• What the task requires:
Below are records; the lines starting at the one with "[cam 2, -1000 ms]" and ending at the one with "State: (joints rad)" must be reproduced exactly, both included. Pictures must not appear.

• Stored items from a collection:

------------

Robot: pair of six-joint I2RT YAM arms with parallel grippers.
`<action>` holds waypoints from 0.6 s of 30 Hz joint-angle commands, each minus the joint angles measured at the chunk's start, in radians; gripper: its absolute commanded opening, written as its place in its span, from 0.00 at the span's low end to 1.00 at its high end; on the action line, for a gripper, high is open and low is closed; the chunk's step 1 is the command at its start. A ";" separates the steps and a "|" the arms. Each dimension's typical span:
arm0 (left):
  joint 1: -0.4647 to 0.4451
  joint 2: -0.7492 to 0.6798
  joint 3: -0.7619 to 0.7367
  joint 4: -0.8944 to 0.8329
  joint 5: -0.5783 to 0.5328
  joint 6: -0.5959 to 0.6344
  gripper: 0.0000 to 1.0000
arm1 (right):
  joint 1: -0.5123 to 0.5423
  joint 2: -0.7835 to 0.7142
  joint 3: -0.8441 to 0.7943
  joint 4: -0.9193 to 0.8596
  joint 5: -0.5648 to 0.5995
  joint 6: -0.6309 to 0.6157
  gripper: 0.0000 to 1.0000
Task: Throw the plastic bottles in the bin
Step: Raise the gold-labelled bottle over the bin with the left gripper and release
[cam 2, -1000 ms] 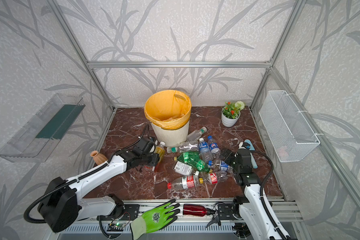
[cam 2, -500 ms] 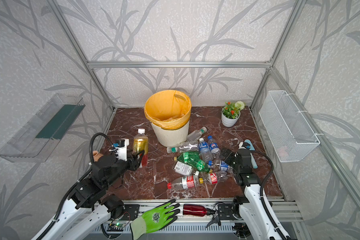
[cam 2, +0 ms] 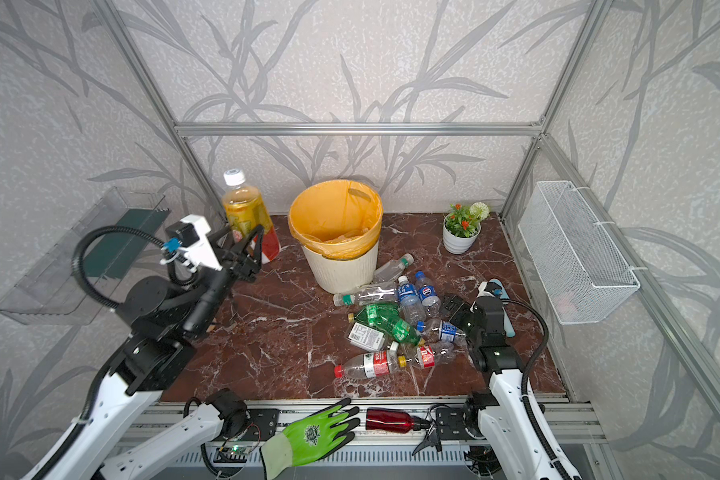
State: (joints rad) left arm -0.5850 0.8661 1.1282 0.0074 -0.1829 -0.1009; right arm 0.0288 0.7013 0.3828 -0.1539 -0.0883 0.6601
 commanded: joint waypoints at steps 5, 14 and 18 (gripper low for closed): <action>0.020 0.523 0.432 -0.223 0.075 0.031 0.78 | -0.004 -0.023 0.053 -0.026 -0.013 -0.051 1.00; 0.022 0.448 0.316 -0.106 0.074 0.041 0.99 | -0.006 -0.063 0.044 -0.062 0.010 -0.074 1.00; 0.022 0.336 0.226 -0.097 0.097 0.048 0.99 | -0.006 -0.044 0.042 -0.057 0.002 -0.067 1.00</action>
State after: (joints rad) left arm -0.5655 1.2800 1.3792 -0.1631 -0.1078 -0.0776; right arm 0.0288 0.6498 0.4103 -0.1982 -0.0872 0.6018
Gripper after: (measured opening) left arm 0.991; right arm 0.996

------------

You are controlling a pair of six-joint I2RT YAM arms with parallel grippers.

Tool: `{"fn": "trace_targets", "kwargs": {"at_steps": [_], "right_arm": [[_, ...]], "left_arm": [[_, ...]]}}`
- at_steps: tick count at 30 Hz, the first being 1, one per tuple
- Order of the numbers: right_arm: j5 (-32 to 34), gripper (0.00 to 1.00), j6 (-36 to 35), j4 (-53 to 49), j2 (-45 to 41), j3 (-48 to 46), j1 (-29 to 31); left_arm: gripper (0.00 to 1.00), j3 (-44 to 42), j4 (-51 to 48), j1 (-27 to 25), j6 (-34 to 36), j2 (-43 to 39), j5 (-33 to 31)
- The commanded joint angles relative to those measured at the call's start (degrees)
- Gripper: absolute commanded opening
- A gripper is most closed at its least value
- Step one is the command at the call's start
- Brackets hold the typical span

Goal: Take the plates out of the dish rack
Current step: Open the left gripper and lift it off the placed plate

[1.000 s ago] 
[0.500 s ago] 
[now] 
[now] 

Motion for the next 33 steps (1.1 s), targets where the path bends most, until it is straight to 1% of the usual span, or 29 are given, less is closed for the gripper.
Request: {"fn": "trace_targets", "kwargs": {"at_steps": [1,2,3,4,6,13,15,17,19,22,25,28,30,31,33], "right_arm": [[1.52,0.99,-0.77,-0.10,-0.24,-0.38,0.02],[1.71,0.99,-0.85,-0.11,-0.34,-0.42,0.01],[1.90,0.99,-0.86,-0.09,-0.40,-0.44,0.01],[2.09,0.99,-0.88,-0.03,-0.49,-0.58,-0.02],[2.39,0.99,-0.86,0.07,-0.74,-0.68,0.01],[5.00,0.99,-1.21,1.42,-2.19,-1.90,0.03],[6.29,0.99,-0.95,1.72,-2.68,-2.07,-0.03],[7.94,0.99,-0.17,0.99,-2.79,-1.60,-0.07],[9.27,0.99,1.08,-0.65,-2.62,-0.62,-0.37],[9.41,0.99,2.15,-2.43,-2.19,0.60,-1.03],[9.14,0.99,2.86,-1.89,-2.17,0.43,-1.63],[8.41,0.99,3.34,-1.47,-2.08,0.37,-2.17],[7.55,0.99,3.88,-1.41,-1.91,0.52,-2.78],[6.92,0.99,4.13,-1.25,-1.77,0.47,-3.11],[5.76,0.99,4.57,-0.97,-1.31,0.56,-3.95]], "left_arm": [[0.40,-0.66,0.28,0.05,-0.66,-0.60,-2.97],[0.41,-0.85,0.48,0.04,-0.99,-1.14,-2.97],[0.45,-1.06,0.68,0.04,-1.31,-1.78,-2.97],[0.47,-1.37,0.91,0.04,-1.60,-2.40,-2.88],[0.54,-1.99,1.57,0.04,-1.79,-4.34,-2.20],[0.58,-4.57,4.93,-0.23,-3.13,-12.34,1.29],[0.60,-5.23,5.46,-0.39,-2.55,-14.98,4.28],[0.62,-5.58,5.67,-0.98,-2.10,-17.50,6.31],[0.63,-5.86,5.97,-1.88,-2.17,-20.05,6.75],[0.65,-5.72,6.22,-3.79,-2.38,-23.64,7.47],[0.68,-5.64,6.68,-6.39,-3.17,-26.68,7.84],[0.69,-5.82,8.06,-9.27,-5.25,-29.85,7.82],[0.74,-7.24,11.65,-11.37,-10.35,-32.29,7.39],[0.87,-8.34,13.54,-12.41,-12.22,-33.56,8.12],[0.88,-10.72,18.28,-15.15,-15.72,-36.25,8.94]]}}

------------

• Answer to this task:
[cam 2, -1000 ms] 
[cam 2, -500 ms] 
[cam 2, +0 ms] 
State: (joints rad) left arm -0.5850 0.8661 1.1282 0.0074 -0.1829 -0.1009; right arm 0.0288 0.7013 0.3828 -0.1539 -0.0883 0.6601

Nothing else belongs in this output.